§ **WHAT TO PRODUCE**
All the lines below should be set down exactly, with no picture carried into the copy.

§ **SUPPLIED INFORMATION**

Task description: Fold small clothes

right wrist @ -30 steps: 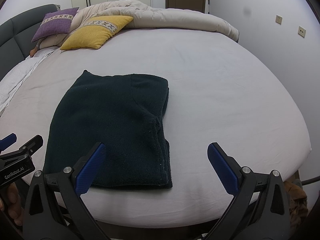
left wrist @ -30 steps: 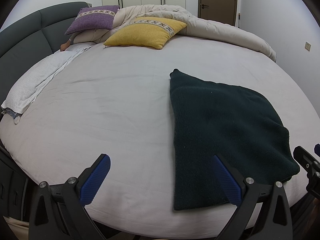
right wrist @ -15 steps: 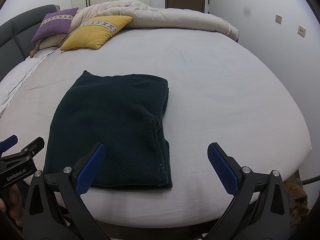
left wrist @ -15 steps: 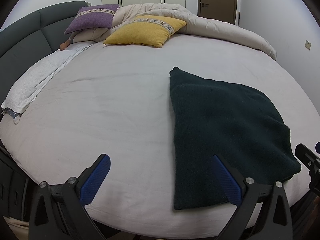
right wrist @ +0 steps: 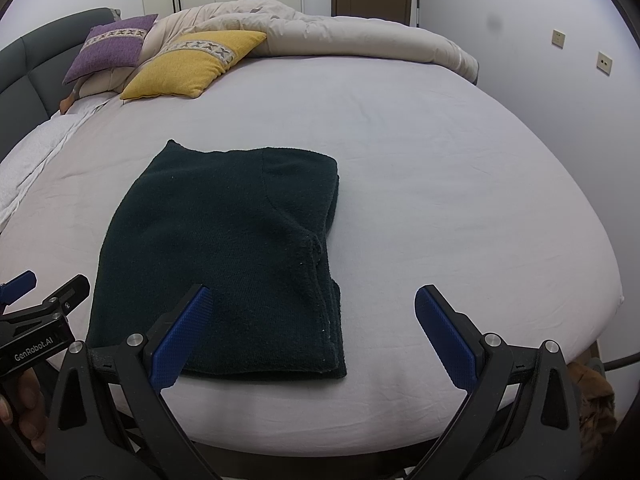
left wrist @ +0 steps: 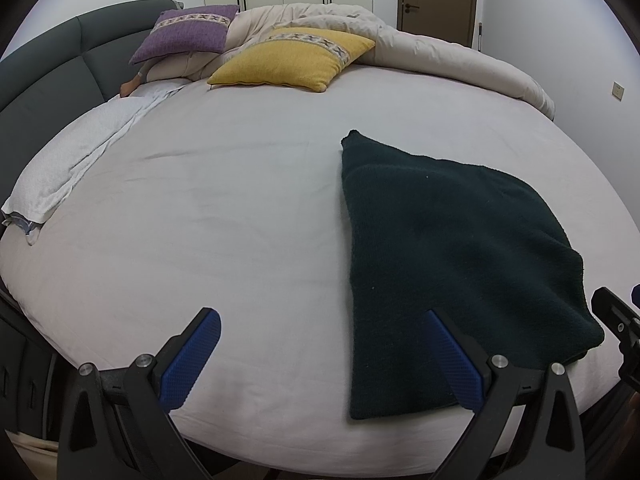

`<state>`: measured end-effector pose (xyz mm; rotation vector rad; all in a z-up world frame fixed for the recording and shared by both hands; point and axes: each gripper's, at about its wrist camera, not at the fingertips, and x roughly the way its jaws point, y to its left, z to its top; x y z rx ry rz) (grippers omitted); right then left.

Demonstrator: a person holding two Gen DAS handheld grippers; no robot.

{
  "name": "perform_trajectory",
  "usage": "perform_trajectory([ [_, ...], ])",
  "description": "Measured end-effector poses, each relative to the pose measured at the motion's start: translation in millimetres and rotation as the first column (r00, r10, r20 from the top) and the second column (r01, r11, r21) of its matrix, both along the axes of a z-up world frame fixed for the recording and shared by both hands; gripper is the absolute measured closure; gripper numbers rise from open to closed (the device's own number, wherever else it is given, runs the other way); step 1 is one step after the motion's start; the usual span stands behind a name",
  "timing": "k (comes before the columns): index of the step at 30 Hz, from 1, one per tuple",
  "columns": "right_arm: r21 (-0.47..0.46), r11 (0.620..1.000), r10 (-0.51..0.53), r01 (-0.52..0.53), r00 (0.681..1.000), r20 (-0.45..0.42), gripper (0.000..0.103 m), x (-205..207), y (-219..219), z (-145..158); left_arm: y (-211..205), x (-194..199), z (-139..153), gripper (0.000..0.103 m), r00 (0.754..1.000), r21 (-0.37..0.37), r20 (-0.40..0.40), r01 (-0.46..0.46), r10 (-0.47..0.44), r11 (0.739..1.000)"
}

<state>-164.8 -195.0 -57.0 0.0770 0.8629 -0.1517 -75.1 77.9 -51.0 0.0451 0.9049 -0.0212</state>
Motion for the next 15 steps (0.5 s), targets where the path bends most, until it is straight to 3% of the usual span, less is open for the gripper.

§ **YOUR SOLUTION**
Task description: Fold small clothes

right wrist @ -30 steps: 
left wrist @ -30 steps: 
right wrist @ -15 steps: 
left wrist @ -15 steps: 
right wrist @ +0 steps: 
left wrist @ +0 steps: 

`<state>`: measured end-effector pose (xyz mm; rotation vector rad; all in a z-up world frame fixed for the recording and shared by both hands; point and axes: each gripper's, at about its wrist camera, not at the fingertips, and x roughly the way its jaws point, y to its left, z to its top; x y z rx ry rz) (grippers omitted); right then left.

Demonstrator: a person holding two Gen DAS handheld grippers; no robot.

{
  "name": "perform_trajectory",
  "usage": "perform_trajectory([ [_, ...], ])",
  "description": "Measured end-effector poses, each relative to the pose measured at the motion's start: translation in millimetres and rotation as the first column (r00, r10, r20 from the top) and the second column (r01, r11, r21) of its matrix, both along the axes of a z-up world frame fixed for the recording and shared by both hands; gripper is the absolute measured closure; gripper numbers rise from open to closed (the device's own number, wherever else it is given, runs the other way); step 1 is one step after the motion's start; the usual span stands behind a name",
  "timing": "k (comes before the columns): index of the step at 30 Hz, from 1, one per tuple",
  "columns": "right_arm: r21 (-0.47..0.46), r11 (0.620..1.000), r10 (-0.51..0.53), r01 (-0.52..0.53), r00 (0.681..1.000), r20 (-0.45..0.42), gripper (0.000..0.103 m), x (-205..207), y (-219..219), z (-145..158); left_arm: y (-211..205), x (-194..199), z (-139..153), gripper (0.000..0.103 m), r00 (0.754..1.000), r21 (-0.37..0.37), r20 (-0.40..0.40), r01 (-0.46..0.46), r10 (-0.47..0.44), r11 (0.739..1.000)"
}

<state>-164.8 -195.0 -57.0 0.0770 0.8629 -0.1517 -75.1 77.9 -51.0 0.0451 0.9049 -0.0212</state>
Motion for the next 15 steps (0.5 s), targets where the path bends most, until it is straight to 3% of the usual span, less is open for the gripper.

Nothing more is needed to finish the exercise.